Journal d’un bibliophile/À propos du roman « Picounoc »

Imprimerie « La Parole » limitée (p. 17-20).


III

À propos du roman « Picounoc »


L’ère était aux conventions nationales. C’était le complément de nos fêtes de la Saint-Jean-Baptiste, célébrées avec tant d’éclat par les premiers Canadiens émigrés aux États-Unis.

Ces conventions, où se réunissait l’élite de nos têtes dirigeantes, étaient fructueuses, car elles activaient l’esprit de conservation nationale chez nos compatriotes.

Vers 1878, si je me rappelle bien, après une de ces réunions patriotiques, il y avait rendez-vous à la résidence de M. le curé Bédard, de la paroisse Notre-Dame de Lourdes, de Fall-River.

J’étais servant de messe de ce bon prêtre et j’avais presque entrée libre au presbytère.

Ce jour-là, j’étais à m’amuser tout près, lorsque le curé me fit signe d’approcher et me dit de me rendre dans le grand salon en attendant de faire une commission.

Il y avait là réunis : l’abbé F.-X. Chagnon, curé de Champlain, N.-Y. ; Ferdinand Gagnon, de Worcester ; le Dr Martel, de Lewiston ; Éd. Mallet, du Département des Réserves indiennes, de Washington ; H. Dubuque et autres. Il y avait là aussi une vieille Canadienne pour laquelle le curé Bédard était à parachever un écrit pour un service quelconque.

En entrant, je fus quelque peu gêné à la vue de tant de personnages qui parlaient haut et s’égayaient à qui mieux mieux.

Après avoir jeté un regard timide sur l’assistance, je fixai les yeux sur la bibliothèque du curé.

Ces rayons garnis de livres bien rangés avaient tout l’attrait et l’aimant nécessaire pour concentrer mon attention.

Comme je me trouvais à regarder deux petits volumes : « Picounoc le Maudit », de Pamphile Lemay, une personne de l’assistance me dit :

— Comment aimerais-tu à lire l’histoire de Picounoc ?

Il va sans dire que je n’étais pas prêt à me prononcer et que ma réponse se fit attendre.

La vieille Canadienne, qui avait fait preuve, jusqu’alors, de verbiage, vint me tirer d’embarras, car, au nom de Picounoc, elle se souleva à demi sur sa chaise et dit :

— Vraiment, M. le curé, vous avez l’histoire de Picounoc le Maudit dans votre bibliothèque, que vous avez donc là un beau livre !

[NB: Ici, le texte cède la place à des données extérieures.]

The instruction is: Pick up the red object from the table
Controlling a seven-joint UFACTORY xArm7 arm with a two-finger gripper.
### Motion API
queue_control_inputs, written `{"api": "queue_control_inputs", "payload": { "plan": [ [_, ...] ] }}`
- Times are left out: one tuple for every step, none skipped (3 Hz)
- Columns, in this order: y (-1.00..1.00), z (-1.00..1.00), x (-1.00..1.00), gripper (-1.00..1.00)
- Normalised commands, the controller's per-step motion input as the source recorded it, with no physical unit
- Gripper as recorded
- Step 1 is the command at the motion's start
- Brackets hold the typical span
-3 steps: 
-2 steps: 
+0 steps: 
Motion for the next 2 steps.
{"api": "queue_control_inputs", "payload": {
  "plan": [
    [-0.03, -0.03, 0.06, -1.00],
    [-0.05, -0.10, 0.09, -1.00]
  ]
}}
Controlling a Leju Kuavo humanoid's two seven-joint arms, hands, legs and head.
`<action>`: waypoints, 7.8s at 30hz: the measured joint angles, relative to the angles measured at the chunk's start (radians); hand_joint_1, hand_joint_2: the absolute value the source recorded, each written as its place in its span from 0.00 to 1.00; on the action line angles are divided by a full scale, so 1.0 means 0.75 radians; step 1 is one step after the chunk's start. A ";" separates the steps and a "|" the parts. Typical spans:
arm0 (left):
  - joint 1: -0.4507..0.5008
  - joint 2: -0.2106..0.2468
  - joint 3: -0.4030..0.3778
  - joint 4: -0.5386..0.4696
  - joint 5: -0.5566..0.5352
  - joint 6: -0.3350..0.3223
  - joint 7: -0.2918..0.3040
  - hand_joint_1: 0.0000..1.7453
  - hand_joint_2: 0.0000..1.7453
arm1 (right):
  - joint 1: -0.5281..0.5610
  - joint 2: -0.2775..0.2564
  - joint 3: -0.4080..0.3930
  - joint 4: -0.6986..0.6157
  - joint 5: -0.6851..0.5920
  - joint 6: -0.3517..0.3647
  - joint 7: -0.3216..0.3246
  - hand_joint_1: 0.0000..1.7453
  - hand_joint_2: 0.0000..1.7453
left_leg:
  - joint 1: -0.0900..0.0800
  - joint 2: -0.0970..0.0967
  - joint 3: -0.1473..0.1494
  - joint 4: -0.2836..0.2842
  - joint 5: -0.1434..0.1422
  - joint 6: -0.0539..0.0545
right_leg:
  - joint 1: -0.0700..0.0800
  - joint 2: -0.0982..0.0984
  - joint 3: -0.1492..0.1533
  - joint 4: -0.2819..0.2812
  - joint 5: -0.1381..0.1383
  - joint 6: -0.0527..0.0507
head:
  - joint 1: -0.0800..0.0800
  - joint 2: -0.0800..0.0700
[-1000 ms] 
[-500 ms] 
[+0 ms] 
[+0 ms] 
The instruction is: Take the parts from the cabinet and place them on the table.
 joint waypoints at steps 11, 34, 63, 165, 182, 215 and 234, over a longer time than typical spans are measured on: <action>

Le curé, à ce compliment inattendu, se mit à sourire, et la vieille, sans plus tarder, s’employa à repasser toute la généalogie de la famille St-Pierre, dont elle prétendait que Picounoc était un des descendants et, le plus piquant de l’histoire, c’est qu’elle réclamait une parenté avec le personnage du roman de Pamphile Lemay.

Le curé Bédard finit l’écrit de la vieille, le lui remit et alla la reconduire à la porte.

À son retour, il y eut éclat de rire général et tous firent compliment au curé Bédard sur les beaux livres qu’il possédait dans sa bibliothèque et d’avoir comme paroissienne une descendante de Picounoc le Maudit.

— Eh ! disait l’un, pourquoi blâmer une femme d’aimer à lire l’histoire d’un membre illustre de sa famille ?

— Le sang est plus épais que l’eau, disait l’autre.

Et il y eut feu roulant de propos appropriés.

Moi, pour ma part, je vivais des minutes de contentement en voyant cette franche gaieté régner parmi ce groupe d’hommes qui consacraient, dans les heures plus sérieuses, leur temps et leur énergie au bien et à l’avancement de la nation canadienne.

Le curé Bédard se faisait remarquer par son bon gros rire franc et sonore.

Quant à Ferdinand Gagnon, son gros ventre de trois cents livres rebondissait à faire craindre un désastre.

Cher curé Bédard et brave Ferdinand Gagnon, ils sont morts peu d’années après, l’un en 1884, à l’âge de 42 ans, et l’autre en 1886, à 36 ans, dans toute la fleur de l’âge.

Ce furent là deux pertes sensibles qui ont beaucoup affecté les Canadiens émigrés aux États-Unis.

Le curé Bédard était un orateur sacré de premier ordre. Il avait fait publier un manuel de cantiques et de prières et était l’auteur de chants sacrés des mieux réussis.

Ferdinand Gagnon était un orateur qui soulevait les masses, un patriote convaincu et un brillant journaliste.